Les co-auteurs de l'étude sont Seth Ashley, professeur de communication à la Boise State University, et Adam Maksl, professeur de journalisme et de médias à l'Indiana University Southeast. Les trois co-auteurs ont déjà travaillé ensemble pour développer la mesure de l'éducation aux médias utilisée dans l'étude et ont effectué des travaux supplémentaires sur le sujet.
Les 397 participants à l'enquête ont été recrutés à l'aide du système Mechanical Turk d'Amazon. Sur la base d'une mesure d'idéologie politique, 195 ont été identifiés comme libéraux, 126 comme conservateurs et 76 n'ont pu être identifiés comme libéraux ou conservateurs.
Contrairement à la conception populaire, croire aux théories du complot " n'est pas le seul domaine du proverbial cinglé, " écrivent les chercheurs. Les théories du complot "sont presque par définition 'bonnes' (c'est-à-dire, des histoires alléchantes, " et même des individus raisonnables peuvent adhérer à des théories non étayées par les meilleures preuves, ils notent. "La puissance d'un récit convaincant et ses préjugés préexistants ne font souvent pas le poids face à des informations contradictoires."
Mais étant donné ces facteurs et d'autres qui pourraient jouer un rôle dans l'approbation de la théorie du complot, Craft a déclaré qu'elle était encouragée de constater que la promotion d'une plus grande éducation aux médias d'information pourrait avoir un effet faible mais significatif.
"Dans la mesure où nous avons touché une chose qui semble avoir de l'importance d'une manière non triviale, cela représente une sorte de progrès, " elle a dit.

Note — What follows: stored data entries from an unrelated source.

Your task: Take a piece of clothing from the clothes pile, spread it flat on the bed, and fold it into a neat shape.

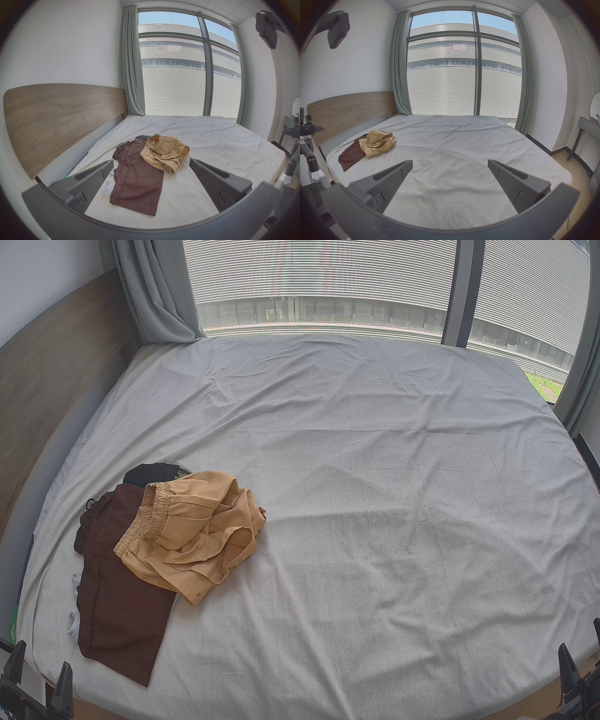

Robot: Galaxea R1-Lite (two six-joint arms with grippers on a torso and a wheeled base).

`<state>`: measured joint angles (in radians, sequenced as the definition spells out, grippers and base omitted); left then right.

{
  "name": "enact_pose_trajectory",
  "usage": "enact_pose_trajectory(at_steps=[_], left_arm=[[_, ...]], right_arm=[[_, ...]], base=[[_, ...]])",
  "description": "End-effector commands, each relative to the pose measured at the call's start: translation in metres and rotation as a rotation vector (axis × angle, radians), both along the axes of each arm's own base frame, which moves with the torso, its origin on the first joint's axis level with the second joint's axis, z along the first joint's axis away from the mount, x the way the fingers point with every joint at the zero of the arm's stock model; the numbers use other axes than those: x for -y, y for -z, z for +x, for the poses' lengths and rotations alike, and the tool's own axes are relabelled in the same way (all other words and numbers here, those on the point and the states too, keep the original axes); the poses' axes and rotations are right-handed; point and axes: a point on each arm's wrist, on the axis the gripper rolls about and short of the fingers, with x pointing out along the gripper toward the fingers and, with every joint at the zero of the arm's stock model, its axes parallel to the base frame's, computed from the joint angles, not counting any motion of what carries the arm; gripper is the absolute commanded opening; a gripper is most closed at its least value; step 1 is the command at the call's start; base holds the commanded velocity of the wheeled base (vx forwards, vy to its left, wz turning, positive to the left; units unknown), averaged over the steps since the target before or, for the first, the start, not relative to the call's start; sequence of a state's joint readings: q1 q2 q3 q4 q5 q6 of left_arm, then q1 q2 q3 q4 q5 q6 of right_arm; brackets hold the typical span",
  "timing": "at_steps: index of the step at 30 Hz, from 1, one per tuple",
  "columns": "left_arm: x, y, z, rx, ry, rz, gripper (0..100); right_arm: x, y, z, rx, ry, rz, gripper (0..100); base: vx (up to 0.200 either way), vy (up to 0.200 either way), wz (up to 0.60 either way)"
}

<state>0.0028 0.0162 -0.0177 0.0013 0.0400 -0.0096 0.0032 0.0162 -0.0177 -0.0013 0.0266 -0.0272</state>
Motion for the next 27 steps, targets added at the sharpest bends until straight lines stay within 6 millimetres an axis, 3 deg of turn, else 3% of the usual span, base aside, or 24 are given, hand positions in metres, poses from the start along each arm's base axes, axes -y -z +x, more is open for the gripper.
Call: enact_pose_trajectory(at_steps=[1,4,8,13,21,27], left_arm=[[0.000,0.005,0.000,0.003,0.001,-0.001,100],[0.000,0.002,0.000,0.028,0.000,-0.007,100],[0.000,-0.032,-0.009,0.177,-0.003,-0.006,100],[0.000,-0.029,-0.006,0.130,0.014,-0.008,100],[0.000,-0.056,-0.002,0.120,0.055,-0.018,100],[0.003,-0.061,0.007,0.060,0.151,-0.065,100]], right_arm=[[0.000,0.005,0.000,0.000,0.001,0.000,100],[0.000,0.005,0.000,0.000,0.001,-0.002,100],[0.000,0.005,0.000,-0.001,-0.001,-0.003,100],[0.000,0.005,0.000,-0.001,-0.002,0.000,100],[0.000,0.005,0.000,-0.001,-0.002,-0.003,100],[0.000,0.005,0.000,-0.001,0.001,0.003,100]], base=[[0.000,0.000,0.00],[0.000,0.000,0.00],[0.000,0.000,0.00],[0.000,0.000,0.00],[0.000,0.000,0.00],[0.000,0.000,0.00]])
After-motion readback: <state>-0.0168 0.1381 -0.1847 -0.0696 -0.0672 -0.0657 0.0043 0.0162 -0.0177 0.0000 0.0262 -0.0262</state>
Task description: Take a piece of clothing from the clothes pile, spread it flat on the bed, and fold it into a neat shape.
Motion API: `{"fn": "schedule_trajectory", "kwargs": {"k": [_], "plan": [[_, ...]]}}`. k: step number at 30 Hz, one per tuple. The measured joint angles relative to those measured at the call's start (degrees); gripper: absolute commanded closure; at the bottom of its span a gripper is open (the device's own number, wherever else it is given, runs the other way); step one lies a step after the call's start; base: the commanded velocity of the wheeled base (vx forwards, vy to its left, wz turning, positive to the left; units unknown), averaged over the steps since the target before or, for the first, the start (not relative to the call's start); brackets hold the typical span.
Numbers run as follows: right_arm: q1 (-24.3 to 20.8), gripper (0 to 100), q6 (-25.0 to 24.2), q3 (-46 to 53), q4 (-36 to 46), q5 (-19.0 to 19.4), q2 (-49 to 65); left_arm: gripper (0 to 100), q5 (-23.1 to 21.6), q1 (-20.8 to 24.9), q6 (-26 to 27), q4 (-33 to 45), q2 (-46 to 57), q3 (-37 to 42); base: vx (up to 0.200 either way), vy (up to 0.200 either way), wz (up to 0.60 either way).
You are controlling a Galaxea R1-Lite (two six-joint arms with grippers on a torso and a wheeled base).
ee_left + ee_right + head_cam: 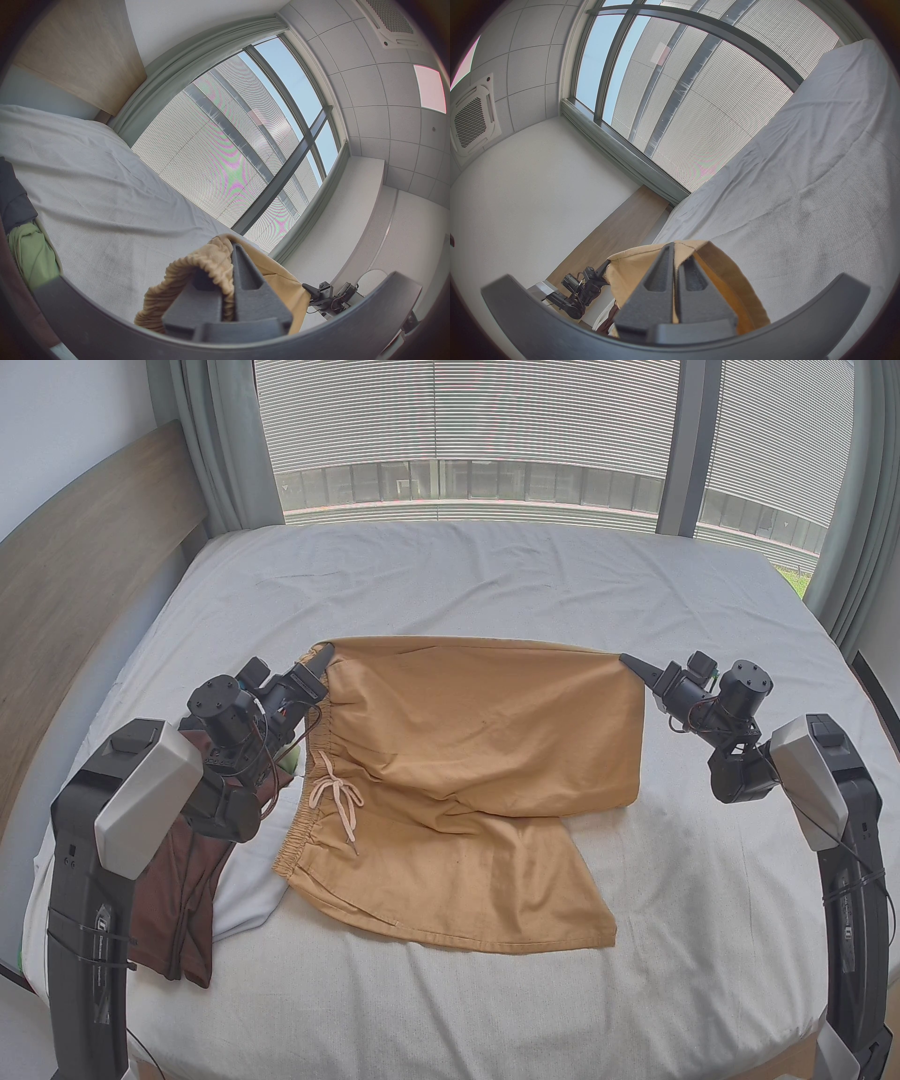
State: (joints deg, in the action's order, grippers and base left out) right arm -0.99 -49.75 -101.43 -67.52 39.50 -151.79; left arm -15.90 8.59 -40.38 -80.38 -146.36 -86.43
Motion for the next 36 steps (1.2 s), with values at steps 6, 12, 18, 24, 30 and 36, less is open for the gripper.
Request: {"fn": "schedule_trajectory", "kwargs": {"k": [6, 12, 18, 24, 30, 36], "plan": [[-0.13, 0, -0.06, -5.92, 1.97, -0.15, -2.84, 0, 0.02, 0.0, -0.18, 0.62, -1.13, -2.21, 0.0, 0.0, 0.0], [-0.16, 0, -0.04, -9.9, 3.73, -0.23, -4.85, 0, 0.6, 0.02, -0.38, 3.64, -2.01, -4.23, 0.0, 0.0, 0.0], [0.0, 0, 0.76, -6.49, 3.36, -0.26, -4.28, 0, 0.88, 0.17, -0.38, 4.66, -2.32, -4.72, 0.0, 0.0, 0.0], [-0.13, 0, 3.41, 5.01, 2.08, -0.26, -1.35, 0, 1.06, 0.28, -0.32, 6.35, -2.01, -3.5, 0.0, 0.0, 0.0], [-0.72, 0, 7.9, 19.87, -0.33, -0.23, 2.43, 0, 1.32, 0.11, -0.16, 9.33, 0.2, 1.82, 0.0, 0.0, 0.0], [-1.54, 0, 12.25, 34.15, -5.19, -0.22, 4.96, 0, 1.4, -0.48, 0.26, 13.3, 4.63, 9.92, 0.0, 0.0, 0.0]]}}
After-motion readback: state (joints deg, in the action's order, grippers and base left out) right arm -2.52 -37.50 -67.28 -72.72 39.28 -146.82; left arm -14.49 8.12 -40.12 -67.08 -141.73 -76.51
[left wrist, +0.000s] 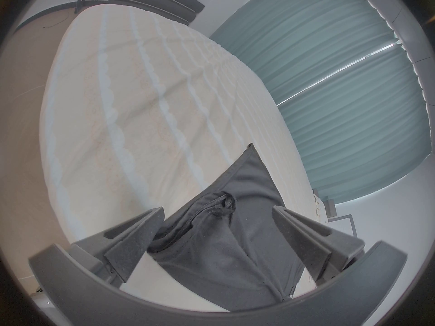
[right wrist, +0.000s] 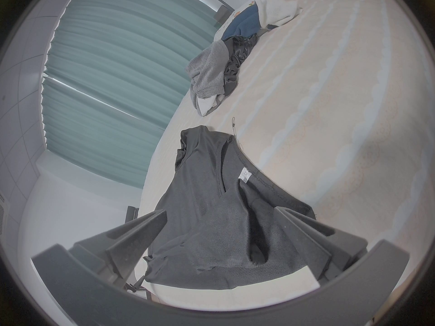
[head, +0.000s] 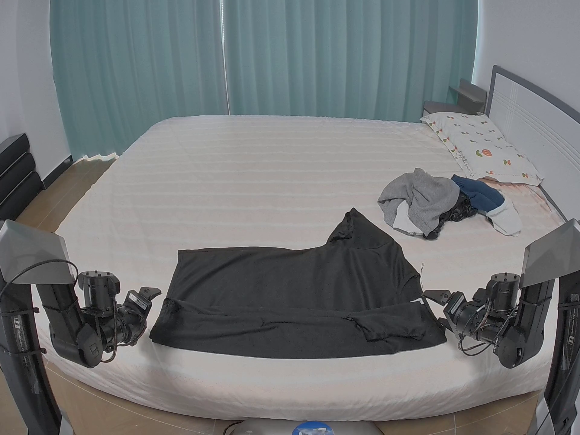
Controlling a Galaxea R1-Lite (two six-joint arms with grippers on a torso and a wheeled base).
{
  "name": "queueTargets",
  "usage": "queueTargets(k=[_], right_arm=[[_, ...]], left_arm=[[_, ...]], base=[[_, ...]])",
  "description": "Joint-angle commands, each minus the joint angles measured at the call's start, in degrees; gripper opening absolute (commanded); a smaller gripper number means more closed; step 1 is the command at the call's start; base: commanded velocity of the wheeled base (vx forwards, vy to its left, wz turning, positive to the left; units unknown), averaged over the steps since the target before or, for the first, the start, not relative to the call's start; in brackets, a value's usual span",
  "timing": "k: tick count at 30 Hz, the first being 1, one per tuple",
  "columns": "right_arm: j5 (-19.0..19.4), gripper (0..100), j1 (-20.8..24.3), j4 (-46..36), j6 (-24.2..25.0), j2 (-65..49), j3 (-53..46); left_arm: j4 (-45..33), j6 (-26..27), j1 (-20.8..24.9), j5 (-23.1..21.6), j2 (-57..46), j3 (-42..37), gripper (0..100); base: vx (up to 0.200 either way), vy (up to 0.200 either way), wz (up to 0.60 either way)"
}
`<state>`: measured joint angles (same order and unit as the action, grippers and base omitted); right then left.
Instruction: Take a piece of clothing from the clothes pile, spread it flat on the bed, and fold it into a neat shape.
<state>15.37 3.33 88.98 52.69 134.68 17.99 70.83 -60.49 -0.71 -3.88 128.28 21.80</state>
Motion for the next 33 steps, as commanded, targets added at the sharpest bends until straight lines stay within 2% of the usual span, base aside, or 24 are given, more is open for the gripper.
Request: queueTargets(k=[1, 4, 13, 19, 33], right_arm=[[0.0, 100, 0.0, 0.8, 0.0, 0.2, -0.2], [0.0, 100, 0.0, 0.8, 0.0, 0.3, -0.4], [0.0, 100, 0.1, 0.8, 0.0, 0.3, -0.9], [0.0, 100, 0.1, 0.8, 0.0, 0.3, -0.8], [-0.5, 100, 0.1, 0.8, -0.6, -1.2, -0.4]], left_arm=[[0.3, 0.4, -0.2, -1.7, -1.1, -1.8, 100], [2.0, 1.3, -0.2, -3.8, -1.8, -3.4, 100], [3.7, 1.4, -0.8, -5.0, -1.7, -4.5, 100], [3.7, 1.5, -0.8, -5.1, -1.5, -4.6, 100], [3.7, 2.0, 0.4, -4.7, -2.7, -4.7, 100]], base=[[0.000, 0.000, 0.00], [0.000, 0.000, 0.00], [0.000, 0.000, 0.00], [0.000, 0.200, 0.00], [0.000, 0.000, 0.00]])
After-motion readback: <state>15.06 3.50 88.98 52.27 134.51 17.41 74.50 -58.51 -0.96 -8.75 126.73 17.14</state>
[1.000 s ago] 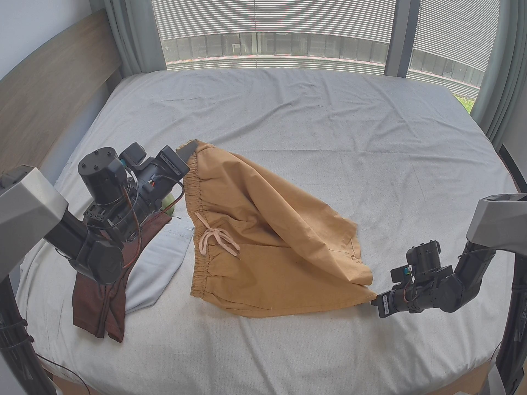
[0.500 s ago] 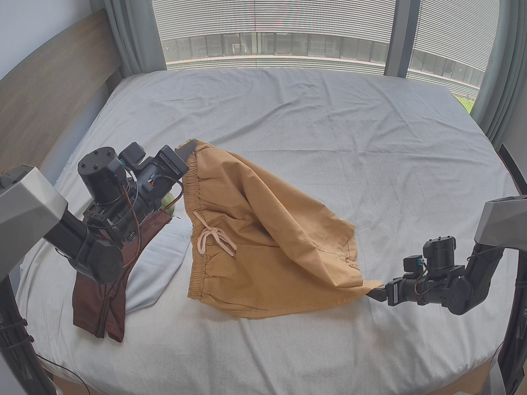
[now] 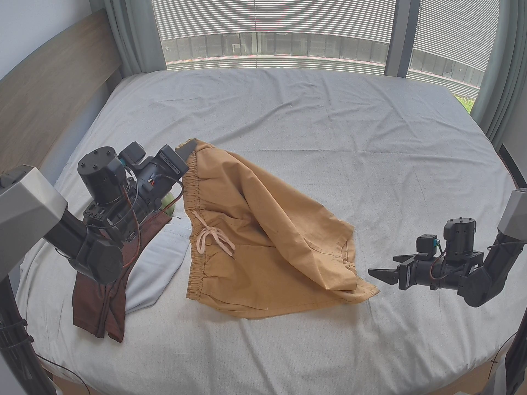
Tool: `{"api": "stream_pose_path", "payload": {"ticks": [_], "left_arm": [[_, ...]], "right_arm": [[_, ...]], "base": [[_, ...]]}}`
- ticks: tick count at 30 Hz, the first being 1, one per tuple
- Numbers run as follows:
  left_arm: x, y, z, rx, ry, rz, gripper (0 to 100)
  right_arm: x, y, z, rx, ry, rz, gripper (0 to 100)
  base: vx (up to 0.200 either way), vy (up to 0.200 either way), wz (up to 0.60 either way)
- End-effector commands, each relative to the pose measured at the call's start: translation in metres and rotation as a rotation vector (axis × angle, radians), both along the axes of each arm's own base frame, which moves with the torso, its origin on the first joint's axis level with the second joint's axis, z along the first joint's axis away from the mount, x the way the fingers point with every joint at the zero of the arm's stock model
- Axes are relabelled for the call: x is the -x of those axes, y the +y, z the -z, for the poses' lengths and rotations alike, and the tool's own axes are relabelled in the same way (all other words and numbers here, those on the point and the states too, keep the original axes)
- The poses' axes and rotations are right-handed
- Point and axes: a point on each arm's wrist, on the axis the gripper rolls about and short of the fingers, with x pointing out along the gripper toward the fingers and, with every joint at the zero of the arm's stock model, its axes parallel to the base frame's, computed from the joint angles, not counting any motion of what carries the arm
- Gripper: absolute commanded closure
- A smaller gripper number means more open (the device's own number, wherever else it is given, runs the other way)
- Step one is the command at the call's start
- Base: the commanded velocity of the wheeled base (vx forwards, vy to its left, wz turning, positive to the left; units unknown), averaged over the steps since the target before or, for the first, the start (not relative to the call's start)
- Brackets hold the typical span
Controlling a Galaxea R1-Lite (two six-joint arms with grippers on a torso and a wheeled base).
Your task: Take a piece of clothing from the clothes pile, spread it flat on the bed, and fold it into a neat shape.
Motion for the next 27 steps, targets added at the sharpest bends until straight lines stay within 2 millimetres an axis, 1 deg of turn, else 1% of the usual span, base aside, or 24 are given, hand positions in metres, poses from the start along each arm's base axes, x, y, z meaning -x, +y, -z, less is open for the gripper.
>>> {"api": "stream_pose_path", "payload": {"ticks": [1,4,5,8,9,10,11,13,14,15,17,20,27], "left_arm": [[0.0,-0.001,-0.001,0.001,-0.003,0.002,100],[0.001,0.0,-0.001,0.002,-0.006,0.002,100],[0.001,0.0,-0.002,0.005,-0.015,0.002,100],[0.002,-0.002,-0.003,0.009,-0.029,0.01,100],[0.002,-0.002,-0.003,0.01,-0.031,0.01,100],[0.004,-0.003,-0.002,0.009,-0.034,0.011,100],[0.005,-0.002,-0.001,0.009,-0.033,0.011,100],[0.005,-0.002,0.001,0.007,-0.027,0.011,100],[0.005,-0.002,0.003,0.005,-0.021,0.011,100],[0.005,-0.002,0.003,0.005,-0.021,0.011,100],[0.006,-0.002,0.004,0.0,-0.019,0.011,100],[0.006,-0.002,0.007,-0.015,-0.013,0.01,100],[0.002,-0.003,0.033,-0.09,-0.004,0.01,100]], "right_arm": [[-0.003,-0.003,-0.021,-0.024,-0.075,-0.009,0],[-0.01,0.001,-0.025,-0.043,-0.085,-0.017,0],[-0.02,0.004,-0.025,-0.075,-0.074,-0.008,0],[-0.039,0.017,-0.012,-0.138,-0.016,0.01,0],[-0.039,0.018,-0.012,-0.142,-0.013,0.009,0],[-0.049,0.028,-0.009,-0.205,0.024,0.028,0],[-0.056,0.034,-0.01,-0.253,0.045,0.041,0],[-0.059,0.038,-0.009,-0.272,0.067,0.046,0],[-0.064,0.042,-0.006,-0.294,0.104,0.057,0],[-0.064,0.042,-0.006,-0.294,0.104,0.057,0],[-0.072,0.046,-0.003,-0.307,0.15,0.078,0],[-0.075,0.05,0.001,-0.318,0.171,0.083,0],[-0.08,0.06,0.011,-0.338,0.222,0.088,0]], "base": [[0.0,0.0,0.0],[0.0,0.0,0.0],[0.0,0.0,0.0],[0.0,0.0,0.0],[0.0,0.0,0.0],[0.0,0.0,0.0],[0.0,0.0,0.0],[0.0,0.0,0.0],[0.0,0.0,0.0],[0.0,0.0,0.0],[0.0,0.0,0.0],[0.0,0.0,0.0],[0.0,0.0,0.0]]}}
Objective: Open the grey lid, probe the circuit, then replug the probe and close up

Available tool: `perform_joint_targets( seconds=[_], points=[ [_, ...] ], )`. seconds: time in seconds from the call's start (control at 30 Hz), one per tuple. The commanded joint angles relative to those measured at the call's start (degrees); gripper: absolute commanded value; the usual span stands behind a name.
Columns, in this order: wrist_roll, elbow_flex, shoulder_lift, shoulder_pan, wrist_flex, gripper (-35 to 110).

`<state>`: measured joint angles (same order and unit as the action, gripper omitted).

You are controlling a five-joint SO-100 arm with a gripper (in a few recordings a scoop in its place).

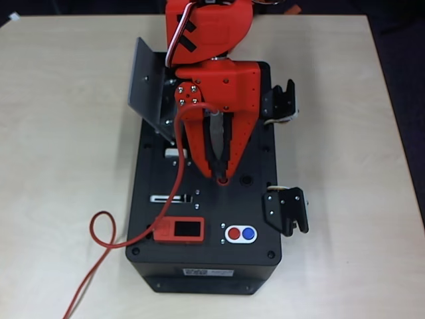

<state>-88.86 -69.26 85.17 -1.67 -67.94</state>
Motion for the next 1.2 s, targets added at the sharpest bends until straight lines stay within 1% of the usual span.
perform_joint_targets(
  seconds=[0.0, 0.13, 0.33, 0.57, 0.7, 0.93, 1.17],
  points=[
    [0.62, 2.99, -0.18, 3.6, -1.85, 0],
    [2.46, 3.6, 0.09, 3.96, -3.78, 0],
    [6.15, 8.0, 0.26, 4.92, -9.58, 0],
    [9.49, 11.6, 1.32, 5.98, -13.1, 0],
    [9.76, 16.44, 0.35, 6.06, -16.0, 0],
    [9.93, 19.34, -0.44, 6.06, -16.88, 0],
    [10.02, 26.72, -3.87, 5.89, -20.13, 0]
  ],
)
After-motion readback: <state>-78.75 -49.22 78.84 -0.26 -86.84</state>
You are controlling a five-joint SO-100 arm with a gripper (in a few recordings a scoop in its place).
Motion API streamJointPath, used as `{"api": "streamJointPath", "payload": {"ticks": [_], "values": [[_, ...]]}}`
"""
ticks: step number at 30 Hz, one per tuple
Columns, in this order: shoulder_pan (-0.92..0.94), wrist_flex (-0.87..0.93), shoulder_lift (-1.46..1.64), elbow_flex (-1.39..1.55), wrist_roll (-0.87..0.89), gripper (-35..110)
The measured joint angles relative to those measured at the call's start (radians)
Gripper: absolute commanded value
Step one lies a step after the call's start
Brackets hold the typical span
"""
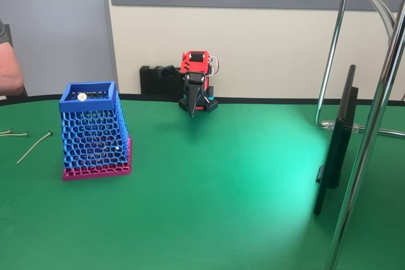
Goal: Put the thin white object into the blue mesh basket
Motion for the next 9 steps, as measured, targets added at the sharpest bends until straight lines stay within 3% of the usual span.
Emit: {"api": "streamJointPath", "payload": {"ticks": [9], "values": [[0.0, 0.008, 0.002, 0.0, 0.009, 1]]}}
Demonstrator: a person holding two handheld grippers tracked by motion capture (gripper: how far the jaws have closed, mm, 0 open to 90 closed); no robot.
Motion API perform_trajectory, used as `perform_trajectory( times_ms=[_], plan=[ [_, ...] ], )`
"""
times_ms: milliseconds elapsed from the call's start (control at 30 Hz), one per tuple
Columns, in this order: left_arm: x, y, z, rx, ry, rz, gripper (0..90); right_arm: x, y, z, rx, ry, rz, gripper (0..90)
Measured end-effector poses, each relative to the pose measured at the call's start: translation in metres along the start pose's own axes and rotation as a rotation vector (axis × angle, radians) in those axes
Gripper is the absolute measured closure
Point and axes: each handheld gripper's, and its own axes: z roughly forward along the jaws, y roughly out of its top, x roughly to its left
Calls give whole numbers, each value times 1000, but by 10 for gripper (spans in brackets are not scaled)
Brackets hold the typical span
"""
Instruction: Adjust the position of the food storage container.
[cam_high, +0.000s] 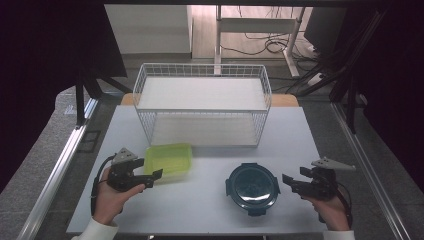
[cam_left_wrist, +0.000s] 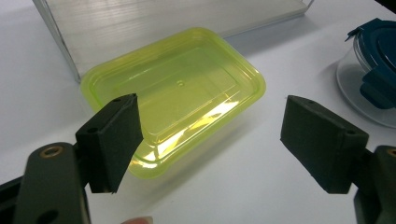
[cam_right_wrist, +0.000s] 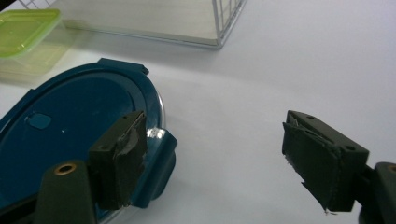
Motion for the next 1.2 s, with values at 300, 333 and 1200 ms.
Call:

C'est aussi une pièce "nous pouvons faire quelque chose, " elle a dit, plutôt que d'essayer de changer les croyances établies, modifier les habitudes en matière de nouvelles ou se plaindre de "fausses nouvelles".
Les éducateurs peuvent promouvoir l'éducation aux médias dans les écoles, Craft a dit, et les journalistes peuvent jouer un rôle « en étant plus ouverts sur la façon dont ils font ce qu'ils font ».
"L'un des domaines délicats pour les personnes dans le domaine de l'information est que vous voulez encourager le scepticisme, vous voulez encourager les gens à réfléchir activement à l'actualité, pas seulement le consommer comme un bonbon, " a-t-elle dit. " Mais il y a une sorte de ligne fine entre être un consommateur d'informations sceptique et un consommateur cynique, où le cynique penserait, 'Tant pis, ils inventent tous des trucs, ils le font tous, C'est tout faux.' Cela ne sert à personne, Soit."